I stand up, stooping to pick up my bag, slinging it over my shoulder. Still I stare at the ground, at the cigarette still smouldering. It will continue after I have left, just like the teenagers playing on the grass. Life goes on. That much I know. I just wish it could go on without me.
I turn to walk home, and when I raise my head the sun burns my eyes, and I curse the day. Later, I will curse the night.

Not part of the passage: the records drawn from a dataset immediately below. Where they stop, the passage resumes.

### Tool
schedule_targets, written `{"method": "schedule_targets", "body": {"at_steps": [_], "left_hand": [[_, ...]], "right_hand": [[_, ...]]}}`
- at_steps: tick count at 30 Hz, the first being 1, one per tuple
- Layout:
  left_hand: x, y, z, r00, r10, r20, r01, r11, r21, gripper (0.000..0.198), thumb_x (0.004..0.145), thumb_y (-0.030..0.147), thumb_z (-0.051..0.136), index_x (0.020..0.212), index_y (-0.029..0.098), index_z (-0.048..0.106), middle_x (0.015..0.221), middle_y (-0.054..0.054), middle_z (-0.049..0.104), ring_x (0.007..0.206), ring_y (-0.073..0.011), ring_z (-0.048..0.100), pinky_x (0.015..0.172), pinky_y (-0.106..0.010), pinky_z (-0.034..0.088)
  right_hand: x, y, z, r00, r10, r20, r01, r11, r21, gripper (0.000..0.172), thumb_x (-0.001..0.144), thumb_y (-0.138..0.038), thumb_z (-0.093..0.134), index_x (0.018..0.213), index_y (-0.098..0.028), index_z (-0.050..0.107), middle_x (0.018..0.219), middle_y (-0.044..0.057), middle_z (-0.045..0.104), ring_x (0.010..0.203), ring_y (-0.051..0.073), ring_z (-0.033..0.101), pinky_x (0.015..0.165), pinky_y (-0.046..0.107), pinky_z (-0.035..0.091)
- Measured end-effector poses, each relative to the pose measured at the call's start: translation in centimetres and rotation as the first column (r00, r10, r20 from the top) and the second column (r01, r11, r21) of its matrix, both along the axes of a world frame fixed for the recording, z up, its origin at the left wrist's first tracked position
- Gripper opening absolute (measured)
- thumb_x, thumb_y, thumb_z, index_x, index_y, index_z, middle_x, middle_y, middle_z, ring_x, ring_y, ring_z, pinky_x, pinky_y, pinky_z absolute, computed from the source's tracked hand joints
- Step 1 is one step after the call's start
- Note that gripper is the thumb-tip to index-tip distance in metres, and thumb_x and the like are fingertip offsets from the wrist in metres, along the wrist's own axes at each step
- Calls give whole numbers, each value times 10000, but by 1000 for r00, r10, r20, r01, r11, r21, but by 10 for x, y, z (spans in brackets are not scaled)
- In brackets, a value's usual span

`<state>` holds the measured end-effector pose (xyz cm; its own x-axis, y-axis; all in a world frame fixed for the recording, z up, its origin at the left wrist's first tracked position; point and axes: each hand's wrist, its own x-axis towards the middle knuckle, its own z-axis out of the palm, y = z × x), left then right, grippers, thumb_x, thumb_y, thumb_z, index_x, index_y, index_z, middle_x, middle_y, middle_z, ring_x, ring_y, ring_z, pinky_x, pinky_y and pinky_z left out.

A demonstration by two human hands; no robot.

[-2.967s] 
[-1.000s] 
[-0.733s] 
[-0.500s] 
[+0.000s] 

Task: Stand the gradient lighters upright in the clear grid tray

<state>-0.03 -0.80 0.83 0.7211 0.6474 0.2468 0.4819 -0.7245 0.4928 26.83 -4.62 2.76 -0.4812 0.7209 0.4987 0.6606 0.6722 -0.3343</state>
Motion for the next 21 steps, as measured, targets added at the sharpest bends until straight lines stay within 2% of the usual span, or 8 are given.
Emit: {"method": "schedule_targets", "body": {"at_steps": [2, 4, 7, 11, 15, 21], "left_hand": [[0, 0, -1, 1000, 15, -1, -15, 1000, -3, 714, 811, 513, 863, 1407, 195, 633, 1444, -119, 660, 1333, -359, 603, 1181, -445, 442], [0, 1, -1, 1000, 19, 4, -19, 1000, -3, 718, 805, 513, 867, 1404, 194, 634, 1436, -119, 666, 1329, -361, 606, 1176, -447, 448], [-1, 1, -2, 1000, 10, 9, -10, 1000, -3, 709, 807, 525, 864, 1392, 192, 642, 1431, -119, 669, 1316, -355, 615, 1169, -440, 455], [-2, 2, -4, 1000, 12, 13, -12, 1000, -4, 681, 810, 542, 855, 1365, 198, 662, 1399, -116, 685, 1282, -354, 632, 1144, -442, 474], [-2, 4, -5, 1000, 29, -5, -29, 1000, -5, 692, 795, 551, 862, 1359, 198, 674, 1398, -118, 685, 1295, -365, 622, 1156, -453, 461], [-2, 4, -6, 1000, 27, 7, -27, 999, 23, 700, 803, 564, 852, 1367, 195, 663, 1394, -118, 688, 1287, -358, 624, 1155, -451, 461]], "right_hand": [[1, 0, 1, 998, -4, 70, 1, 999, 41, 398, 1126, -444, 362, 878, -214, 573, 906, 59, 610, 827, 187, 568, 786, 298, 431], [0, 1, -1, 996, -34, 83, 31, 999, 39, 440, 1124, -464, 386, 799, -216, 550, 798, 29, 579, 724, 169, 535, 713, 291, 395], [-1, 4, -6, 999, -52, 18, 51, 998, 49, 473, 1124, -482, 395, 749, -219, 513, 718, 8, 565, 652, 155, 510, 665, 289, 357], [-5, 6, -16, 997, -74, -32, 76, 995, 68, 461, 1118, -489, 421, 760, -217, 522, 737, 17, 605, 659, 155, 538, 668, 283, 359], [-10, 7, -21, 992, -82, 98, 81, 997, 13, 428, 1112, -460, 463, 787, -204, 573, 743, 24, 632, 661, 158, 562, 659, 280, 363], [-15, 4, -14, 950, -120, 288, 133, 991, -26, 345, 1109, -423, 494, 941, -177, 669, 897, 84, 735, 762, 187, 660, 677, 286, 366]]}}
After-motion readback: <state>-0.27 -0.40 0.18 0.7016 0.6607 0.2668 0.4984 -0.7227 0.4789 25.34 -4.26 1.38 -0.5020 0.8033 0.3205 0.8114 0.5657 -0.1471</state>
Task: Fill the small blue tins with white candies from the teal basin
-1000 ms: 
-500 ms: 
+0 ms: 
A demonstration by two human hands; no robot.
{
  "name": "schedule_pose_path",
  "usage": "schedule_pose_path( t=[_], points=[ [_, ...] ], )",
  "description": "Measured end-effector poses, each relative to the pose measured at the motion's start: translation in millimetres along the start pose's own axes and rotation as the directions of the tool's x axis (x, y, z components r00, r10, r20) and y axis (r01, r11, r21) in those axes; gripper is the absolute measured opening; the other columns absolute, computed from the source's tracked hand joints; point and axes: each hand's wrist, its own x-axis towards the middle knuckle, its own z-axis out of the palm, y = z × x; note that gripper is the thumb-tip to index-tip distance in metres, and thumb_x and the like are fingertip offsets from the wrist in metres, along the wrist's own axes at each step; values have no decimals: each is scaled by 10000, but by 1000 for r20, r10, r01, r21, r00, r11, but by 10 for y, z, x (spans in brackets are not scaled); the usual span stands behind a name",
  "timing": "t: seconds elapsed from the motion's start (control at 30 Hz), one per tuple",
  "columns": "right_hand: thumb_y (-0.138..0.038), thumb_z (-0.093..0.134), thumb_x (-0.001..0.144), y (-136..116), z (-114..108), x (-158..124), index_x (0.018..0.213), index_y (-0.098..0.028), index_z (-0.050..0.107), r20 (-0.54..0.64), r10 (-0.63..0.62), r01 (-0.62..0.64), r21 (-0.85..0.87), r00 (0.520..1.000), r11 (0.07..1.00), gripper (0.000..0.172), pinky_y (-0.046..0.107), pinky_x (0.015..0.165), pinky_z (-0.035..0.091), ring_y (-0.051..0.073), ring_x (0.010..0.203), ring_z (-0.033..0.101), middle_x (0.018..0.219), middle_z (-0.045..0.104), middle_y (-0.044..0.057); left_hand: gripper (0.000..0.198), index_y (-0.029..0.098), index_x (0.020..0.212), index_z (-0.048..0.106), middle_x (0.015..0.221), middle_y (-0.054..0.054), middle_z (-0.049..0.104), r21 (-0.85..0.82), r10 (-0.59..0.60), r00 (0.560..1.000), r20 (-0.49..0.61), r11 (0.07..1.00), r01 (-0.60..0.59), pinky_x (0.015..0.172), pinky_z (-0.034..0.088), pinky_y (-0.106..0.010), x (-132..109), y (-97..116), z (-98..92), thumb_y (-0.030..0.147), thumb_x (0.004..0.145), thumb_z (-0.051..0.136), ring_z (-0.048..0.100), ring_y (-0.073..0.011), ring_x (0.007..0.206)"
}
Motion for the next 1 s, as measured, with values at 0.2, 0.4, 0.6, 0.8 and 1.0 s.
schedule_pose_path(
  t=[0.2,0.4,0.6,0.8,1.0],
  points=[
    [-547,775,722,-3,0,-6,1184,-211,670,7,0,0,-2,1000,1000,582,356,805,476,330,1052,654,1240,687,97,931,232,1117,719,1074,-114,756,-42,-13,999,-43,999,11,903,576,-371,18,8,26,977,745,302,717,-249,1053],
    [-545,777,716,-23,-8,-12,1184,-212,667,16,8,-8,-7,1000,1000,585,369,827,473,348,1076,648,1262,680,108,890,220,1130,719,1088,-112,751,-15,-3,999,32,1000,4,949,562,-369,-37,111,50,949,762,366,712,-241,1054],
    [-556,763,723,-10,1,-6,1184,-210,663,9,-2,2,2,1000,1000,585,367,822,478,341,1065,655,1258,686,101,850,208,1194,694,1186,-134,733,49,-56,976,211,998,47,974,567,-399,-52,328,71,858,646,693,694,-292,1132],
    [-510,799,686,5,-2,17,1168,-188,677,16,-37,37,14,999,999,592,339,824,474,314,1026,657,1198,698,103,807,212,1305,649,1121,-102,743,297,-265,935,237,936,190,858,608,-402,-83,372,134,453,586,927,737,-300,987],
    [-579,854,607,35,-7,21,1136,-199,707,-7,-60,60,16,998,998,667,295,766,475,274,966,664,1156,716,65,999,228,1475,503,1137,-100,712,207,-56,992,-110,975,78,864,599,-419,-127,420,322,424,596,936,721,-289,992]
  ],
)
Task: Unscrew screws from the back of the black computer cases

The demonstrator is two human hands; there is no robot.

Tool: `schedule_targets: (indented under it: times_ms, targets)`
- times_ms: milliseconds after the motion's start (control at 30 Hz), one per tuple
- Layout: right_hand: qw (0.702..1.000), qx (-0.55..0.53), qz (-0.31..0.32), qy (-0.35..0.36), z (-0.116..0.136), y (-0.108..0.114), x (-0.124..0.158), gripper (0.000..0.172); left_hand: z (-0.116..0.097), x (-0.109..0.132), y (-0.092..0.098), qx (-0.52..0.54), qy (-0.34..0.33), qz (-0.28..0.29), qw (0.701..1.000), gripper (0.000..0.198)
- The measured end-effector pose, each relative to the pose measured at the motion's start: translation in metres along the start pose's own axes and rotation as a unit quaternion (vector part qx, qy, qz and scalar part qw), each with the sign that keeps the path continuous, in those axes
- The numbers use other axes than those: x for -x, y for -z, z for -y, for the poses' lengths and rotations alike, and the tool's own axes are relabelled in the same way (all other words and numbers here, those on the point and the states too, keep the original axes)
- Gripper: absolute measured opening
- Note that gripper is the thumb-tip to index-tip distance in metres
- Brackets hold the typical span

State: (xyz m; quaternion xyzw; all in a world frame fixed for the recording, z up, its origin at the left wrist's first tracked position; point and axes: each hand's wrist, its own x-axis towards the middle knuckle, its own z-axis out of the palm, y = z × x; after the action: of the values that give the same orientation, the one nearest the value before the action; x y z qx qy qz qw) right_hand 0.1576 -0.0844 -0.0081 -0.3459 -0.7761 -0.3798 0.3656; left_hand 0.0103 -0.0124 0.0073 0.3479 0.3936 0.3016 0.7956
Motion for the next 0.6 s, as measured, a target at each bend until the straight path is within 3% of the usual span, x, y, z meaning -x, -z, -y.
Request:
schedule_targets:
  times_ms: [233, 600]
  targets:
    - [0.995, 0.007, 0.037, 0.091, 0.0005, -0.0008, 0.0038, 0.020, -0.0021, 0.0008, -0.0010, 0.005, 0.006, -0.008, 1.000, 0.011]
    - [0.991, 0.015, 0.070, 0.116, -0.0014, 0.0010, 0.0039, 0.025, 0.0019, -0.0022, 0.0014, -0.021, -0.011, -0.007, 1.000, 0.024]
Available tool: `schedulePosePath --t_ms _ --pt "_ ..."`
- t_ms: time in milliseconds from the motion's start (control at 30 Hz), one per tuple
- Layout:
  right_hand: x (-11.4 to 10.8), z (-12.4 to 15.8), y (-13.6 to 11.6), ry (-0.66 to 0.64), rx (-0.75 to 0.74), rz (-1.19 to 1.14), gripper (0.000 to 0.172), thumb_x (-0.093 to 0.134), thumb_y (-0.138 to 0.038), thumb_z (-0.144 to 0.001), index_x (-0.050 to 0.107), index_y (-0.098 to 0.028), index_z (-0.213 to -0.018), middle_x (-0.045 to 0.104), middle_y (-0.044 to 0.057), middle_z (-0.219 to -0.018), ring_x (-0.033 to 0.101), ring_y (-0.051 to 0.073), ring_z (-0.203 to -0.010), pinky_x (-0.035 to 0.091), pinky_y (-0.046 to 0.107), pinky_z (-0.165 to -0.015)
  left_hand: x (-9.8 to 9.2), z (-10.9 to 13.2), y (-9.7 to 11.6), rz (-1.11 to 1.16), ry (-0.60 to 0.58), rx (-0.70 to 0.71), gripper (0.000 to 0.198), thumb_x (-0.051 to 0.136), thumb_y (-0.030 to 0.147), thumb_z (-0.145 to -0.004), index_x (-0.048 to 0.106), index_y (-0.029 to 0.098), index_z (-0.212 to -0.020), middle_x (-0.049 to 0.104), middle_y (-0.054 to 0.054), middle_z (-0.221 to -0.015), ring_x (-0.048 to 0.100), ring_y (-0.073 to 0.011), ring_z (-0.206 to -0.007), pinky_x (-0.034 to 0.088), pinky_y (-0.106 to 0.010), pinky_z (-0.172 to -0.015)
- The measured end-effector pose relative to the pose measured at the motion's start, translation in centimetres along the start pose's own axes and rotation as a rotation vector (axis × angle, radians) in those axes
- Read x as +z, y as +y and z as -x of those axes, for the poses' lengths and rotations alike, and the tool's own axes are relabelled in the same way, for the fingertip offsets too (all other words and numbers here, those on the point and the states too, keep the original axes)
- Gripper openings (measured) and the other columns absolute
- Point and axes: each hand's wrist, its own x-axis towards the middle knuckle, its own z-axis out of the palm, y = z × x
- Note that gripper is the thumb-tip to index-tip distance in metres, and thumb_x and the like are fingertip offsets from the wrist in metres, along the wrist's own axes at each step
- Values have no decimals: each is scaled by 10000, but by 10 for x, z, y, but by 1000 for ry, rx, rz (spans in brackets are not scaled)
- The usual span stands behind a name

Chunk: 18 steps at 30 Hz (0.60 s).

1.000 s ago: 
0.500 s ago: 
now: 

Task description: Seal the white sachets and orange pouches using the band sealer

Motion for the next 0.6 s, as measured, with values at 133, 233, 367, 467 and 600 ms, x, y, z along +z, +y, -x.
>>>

There is nothing in the absence of the people who make life worth while. Once you get rid of them, it is pointless. But other people will live, and maybe, someday, there will be a person as great as her, who will make someone else's life worthwhile. Let's hope they get a better chance than we did.
I turn my face to the side, and smile. Isn't that right, Gin?
She smiles back and puts her arm about my waist, and together we walk into the too bright sun, and the harsh reality that I no longer occupy. Someday, maybe I'll be free.